Practical Counsel For Belgian Businesses
Use Google reporting, appeal, public response and legal notice as coordinated steps. They should not be identical documents, but they must tell the same factual story. The decision tree should include legal strength, proof quality, privacy risk, urgency, commercial harm, Google policy fit, author identifiability, cost and the risk of amplifying the review. A deletion request is sometimes the right answer, but it should not be the only answer considered.
- Do not accuse the reviewer publicly of fraud, extortion, competition or bad faith unless the evidence is strong and counsel approves the wording.
- Do not reveal customer, patient, employee, payment, legal, medical or confidential project data in a public reply.
- Do not treat every negative opinion as defamation; separate lawful criticism from false factual assertion.
- Do not send repeated generic Google reports after a rejection; improve the evidence and category mapping.
- Do not use criminal-law references as a threat where a civil or platform route is more proportionate.
- Do not delay preservation; reviews can be edited, deleted, translated or republished elsewhere.
For related Pimlegal guidance, read the public response strategy for Belgian Google reviews and the evidence preservation for suspicious Belgian reviews. These two internal resources keep the Belgium article connected to evidence, Google-removal strategy and legal escalation instead of treating the page as a standalone SEO note.
References Used In The Belgium Analysis
- Belgian Criminal Code, including Articles 443 to 448: statutory screening for calumny, defamation, publicity, proof and insult issues in review disputes.

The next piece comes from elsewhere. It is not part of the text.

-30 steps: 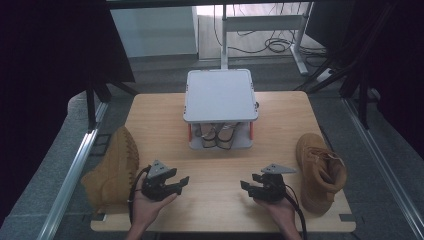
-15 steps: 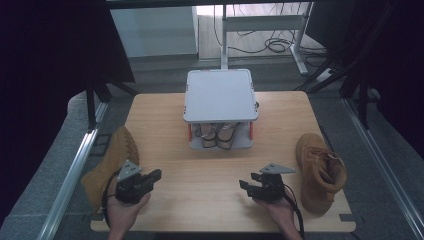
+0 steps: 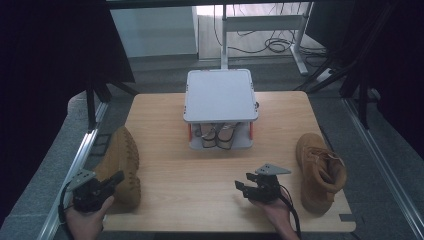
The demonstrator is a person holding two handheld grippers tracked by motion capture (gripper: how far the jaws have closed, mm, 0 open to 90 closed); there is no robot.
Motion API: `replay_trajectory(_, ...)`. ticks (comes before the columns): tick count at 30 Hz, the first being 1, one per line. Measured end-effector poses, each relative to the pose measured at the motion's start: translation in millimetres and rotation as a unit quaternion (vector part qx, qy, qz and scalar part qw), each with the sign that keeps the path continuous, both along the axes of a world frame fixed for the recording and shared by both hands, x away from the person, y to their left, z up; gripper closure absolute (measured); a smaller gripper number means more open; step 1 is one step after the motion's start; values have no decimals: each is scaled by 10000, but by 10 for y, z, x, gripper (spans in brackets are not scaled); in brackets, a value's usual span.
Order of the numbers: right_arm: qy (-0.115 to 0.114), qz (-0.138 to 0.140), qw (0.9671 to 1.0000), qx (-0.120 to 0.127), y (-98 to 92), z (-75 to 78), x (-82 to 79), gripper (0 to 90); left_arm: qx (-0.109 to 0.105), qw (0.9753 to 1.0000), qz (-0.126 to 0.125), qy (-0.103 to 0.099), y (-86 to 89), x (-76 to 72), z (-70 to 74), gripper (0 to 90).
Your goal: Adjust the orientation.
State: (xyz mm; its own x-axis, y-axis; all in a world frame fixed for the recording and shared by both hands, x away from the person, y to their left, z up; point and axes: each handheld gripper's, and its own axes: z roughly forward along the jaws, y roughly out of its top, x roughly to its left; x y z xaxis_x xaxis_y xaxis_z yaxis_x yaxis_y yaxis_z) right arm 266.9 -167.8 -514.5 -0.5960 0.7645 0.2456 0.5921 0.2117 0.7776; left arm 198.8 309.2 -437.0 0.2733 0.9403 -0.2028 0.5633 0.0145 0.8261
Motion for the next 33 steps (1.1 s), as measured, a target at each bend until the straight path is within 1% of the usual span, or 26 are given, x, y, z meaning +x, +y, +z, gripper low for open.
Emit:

- Book 6 of the Belgian Civil Code: current extra-contractual liability framework for fault, damage and causation analysis.
- Book 8 of the Belgian Civil Code: civil evidence framework relevant to screenshots, records and proof strategy.

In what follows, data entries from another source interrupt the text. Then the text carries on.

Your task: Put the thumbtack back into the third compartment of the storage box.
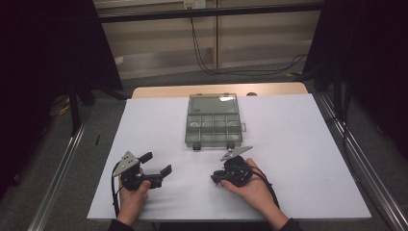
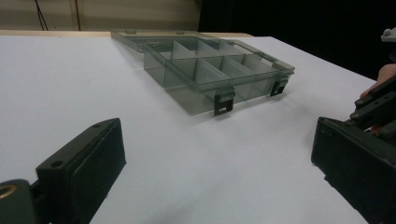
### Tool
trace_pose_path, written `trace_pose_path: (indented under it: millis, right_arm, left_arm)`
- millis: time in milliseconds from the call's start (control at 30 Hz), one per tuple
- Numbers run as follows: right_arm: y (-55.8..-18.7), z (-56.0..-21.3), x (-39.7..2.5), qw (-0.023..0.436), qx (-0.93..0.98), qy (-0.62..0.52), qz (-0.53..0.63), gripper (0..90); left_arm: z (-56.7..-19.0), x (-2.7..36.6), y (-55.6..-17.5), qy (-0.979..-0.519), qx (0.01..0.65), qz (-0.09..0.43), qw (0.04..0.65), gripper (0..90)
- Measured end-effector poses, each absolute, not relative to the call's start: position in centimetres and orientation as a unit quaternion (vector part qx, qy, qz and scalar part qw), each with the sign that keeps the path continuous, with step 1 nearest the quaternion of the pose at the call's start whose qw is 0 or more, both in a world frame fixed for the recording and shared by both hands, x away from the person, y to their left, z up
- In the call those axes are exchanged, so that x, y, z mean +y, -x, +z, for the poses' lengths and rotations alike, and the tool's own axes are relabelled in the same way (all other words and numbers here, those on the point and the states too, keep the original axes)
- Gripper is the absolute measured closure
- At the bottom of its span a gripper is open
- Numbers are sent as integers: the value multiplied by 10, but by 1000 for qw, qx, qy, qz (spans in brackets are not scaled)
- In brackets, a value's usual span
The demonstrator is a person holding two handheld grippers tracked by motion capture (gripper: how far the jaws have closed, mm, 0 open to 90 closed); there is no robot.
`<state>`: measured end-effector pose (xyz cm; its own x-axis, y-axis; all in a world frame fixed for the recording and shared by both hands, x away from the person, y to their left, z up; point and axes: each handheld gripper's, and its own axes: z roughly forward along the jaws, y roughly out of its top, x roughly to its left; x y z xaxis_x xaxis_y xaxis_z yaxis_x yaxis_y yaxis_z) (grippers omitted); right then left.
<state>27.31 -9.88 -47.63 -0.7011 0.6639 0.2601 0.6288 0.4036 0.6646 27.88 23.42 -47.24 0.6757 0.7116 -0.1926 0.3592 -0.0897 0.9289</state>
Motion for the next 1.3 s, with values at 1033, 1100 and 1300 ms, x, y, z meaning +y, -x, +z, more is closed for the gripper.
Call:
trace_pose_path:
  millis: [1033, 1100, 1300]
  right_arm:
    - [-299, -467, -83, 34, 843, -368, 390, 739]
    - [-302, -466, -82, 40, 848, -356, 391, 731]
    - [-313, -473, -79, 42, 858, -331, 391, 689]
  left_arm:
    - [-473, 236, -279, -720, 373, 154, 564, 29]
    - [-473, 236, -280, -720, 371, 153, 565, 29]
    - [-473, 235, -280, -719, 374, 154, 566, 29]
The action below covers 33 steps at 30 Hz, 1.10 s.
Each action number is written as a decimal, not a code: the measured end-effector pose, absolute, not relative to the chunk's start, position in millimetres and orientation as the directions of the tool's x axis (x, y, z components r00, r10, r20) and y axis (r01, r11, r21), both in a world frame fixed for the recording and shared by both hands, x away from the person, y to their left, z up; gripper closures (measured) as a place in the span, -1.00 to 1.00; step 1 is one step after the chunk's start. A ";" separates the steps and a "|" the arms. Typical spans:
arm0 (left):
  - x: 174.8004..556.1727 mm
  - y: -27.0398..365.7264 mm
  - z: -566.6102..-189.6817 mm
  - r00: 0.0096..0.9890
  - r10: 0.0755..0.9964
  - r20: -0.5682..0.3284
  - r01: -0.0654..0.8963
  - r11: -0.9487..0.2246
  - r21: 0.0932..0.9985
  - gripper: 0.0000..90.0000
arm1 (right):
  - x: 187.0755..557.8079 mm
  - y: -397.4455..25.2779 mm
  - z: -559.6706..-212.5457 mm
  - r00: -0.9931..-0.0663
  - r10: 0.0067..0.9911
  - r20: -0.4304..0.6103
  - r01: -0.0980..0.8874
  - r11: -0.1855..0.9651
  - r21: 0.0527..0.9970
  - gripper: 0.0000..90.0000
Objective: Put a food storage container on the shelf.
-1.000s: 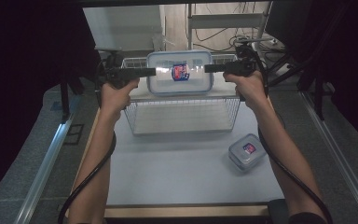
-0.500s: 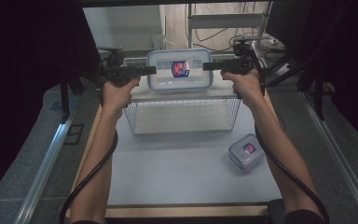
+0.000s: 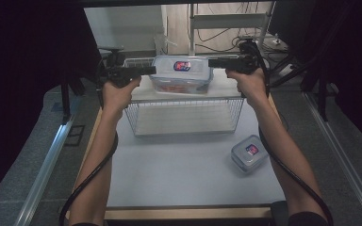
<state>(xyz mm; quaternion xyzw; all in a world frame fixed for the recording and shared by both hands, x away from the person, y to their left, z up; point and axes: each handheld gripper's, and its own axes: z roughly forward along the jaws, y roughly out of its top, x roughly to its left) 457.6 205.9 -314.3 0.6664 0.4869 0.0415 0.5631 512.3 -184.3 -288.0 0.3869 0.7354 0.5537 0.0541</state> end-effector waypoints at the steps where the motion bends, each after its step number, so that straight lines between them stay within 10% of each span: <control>1: 455.8 205.9 -314.1 0.526 0.696 -0.489 0.596 0.110 0.796 0.02 | 510.4 -185.2 -287.0 -0.696 0.632 0.341 0.502 0.089 0.860 -0.02; 18: 392.4 214.4 -337.5 0.592 0.769 -0.242 0.392 -0.013 0.920 -0.70 | 446.2 -183.3 -311.1 -0.798 0.589 0.126 0.347 0.280 0.895 0.99; 33: 350.0 210.2 -379.6 0.600 0.774 -0.202 0.383 -0.056 0.922 -0.76 | 453.1 -152.6 -341.9 -0.802 0.590 0.095 0.352 0.338 0.873 0.99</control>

- De Haes and Gijsels v. Belgium: Belgian freedom-of-expression and defamation balance under Article 10 ECHR.
- Belgian Court of Cassation, 21 October 2025: online publication and press-offence context for digital reputation disputes.

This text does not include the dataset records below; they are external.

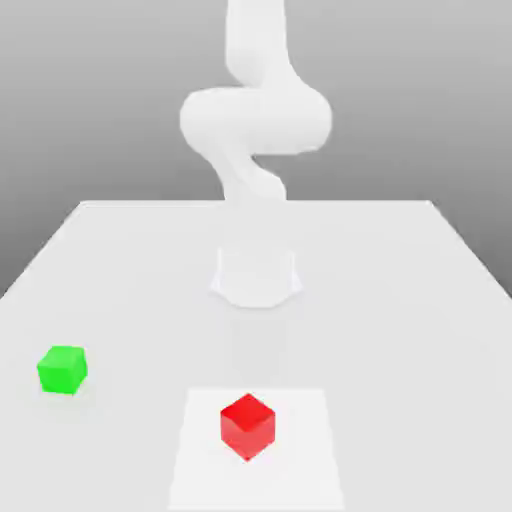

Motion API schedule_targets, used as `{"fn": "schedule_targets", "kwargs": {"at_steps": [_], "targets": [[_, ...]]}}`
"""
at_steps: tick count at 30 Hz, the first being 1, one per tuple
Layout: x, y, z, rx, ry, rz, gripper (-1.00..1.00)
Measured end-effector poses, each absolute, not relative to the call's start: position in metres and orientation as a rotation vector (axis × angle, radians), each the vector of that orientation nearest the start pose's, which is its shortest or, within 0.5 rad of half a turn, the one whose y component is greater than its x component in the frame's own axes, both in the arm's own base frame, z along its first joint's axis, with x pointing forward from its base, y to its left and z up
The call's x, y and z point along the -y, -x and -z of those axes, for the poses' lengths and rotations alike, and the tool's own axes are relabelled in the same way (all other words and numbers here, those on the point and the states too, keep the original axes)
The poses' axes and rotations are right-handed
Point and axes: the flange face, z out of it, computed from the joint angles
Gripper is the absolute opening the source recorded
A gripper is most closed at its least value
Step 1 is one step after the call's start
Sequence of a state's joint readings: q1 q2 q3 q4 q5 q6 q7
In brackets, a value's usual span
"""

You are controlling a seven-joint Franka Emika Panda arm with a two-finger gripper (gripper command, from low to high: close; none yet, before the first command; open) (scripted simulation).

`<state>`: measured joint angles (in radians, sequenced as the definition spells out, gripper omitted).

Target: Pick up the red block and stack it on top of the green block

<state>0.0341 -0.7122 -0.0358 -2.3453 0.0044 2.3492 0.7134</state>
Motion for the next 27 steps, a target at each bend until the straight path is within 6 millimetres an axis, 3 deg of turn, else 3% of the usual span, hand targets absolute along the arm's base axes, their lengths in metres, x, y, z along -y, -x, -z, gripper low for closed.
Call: {"fn": "schedule_targets", "kwargs": {"at_steps": [5, 10, 14, 19, 21, 26, 27], "targets": [[0.008, -0.434, -0.545, -0.761, 2.745, 0.723, 0.00], [0.006, -0.453, -0.430, -0.551, 2.910, 0.506, 0.00], [0.005, -0.447, -0.340, -0.369, 3.018, 0.323, 0.00], [0.008, -0.415, -0.239, -0.123, 3.119, 0.082, 0.00], [0.010, -0.405, -0.210, -0.059, 3.137, 0.022, 0.00], [0.010, -0.401, -0.156, -0.038, 3.142, 0.003, 0.00], [0.010, -0.400, -0.148, -0.038, 3.142, 0.001, -1.00]]}}
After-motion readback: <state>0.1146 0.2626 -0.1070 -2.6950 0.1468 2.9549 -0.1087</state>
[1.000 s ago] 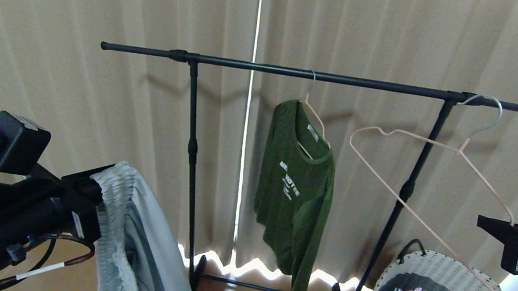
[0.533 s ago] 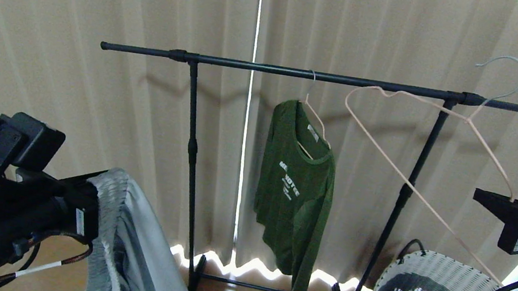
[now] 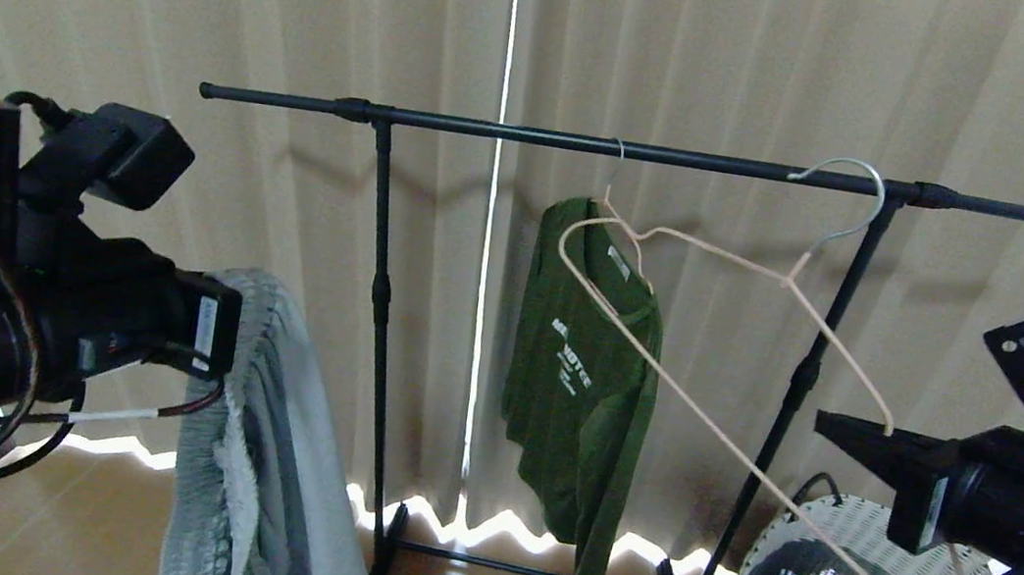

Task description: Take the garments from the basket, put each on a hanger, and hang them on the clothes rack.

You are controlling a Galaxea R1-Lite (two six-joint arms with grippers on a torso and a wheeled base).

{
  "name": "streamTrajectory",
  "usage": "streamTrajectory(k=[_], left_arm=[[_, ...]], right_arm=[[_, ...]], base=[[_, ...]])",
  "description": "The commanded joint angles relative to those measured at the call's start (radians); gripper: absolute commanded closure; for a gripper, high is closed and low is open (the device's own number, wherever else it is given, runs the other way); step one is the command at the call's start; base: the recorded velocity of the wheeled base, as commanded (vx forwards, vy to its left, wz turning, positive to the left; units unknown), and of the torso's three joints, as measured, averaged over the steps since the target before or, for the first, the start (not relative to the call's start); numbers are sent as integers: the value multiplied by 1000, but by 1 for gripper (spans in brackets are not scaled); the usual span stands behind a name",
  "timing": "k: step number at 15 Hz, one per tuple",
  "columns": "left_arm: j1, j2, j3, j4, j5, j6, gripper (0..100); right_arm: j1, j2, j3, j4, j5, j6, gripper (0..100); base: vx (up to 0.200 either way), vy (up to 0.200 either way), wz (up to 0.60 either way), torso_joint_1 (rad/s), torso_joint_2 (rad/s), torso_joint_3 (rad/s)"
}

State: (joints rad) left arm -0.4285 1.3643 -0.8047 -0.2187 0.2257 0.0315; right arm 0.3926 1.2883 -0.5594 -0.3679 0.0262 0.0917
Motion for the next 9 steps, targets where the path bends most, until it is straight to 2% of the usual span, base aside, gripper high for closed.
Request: streamTrajectory(k=[1,3,5,7,9], left_arm=[[-47,133,-131,27,96,-53,100],[-59,222,-206,22,149,-105,100],[-73,285,-268,22,218,-151,100],[-73,312,-298,18,265,-154,100],[-73,315,-307,18,267,-159,100]], right_arm=[[118,45,22,-2,3,14,100],[209,36,24,0,8,63,100],[250,39,22,1,8,86,100],[319,36,26,4,12,88,100],[368,36,26,7,14,91,100]], base=[[0,0,0,0,0,0],[0,0,0,0,0,0],[0,0,0,0,0,0],[0,0,0,0,0,0],[0,0,0,0,0,0]])
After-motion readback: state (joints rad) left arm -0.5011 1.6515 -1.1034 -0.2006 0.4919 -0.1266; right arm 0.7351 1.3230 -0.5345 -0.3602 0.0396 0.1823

- Google Maps user-generated content policy: official platform categories for fake engagement, harassment, personal information and misleading content.
- Google Business Profile review reporting guidance: practical reporting route for inappropriate reviews.
- Google legal removal guidance: escalation background for content that may require a legal removal path.
- GDPR: personal-data handling context for public replies, evidence packets and redactions.
- EU Digital Services Act: EU notice-and-action and platform redress background.
The practical conclusion is that Belgian Google review removal is strongest when the evidence file, legal classification and platform submission all tell the same story. The business should know what is fact, what is opinion, what is confidential, what Google can assess, what counsel should reserve and what remedy is proportionate. That discipline does not guarantee removal, but it gives the business the best chance of a credible report, useful formal notice, negotiated correction or legally sound escalation.
This article is general information only. It is not Belgian legal advice, it does not guarantee removal of any review, and it should not be used as a substitute for case-specific advice from qualified counsel in Belgium or in the relevant forum.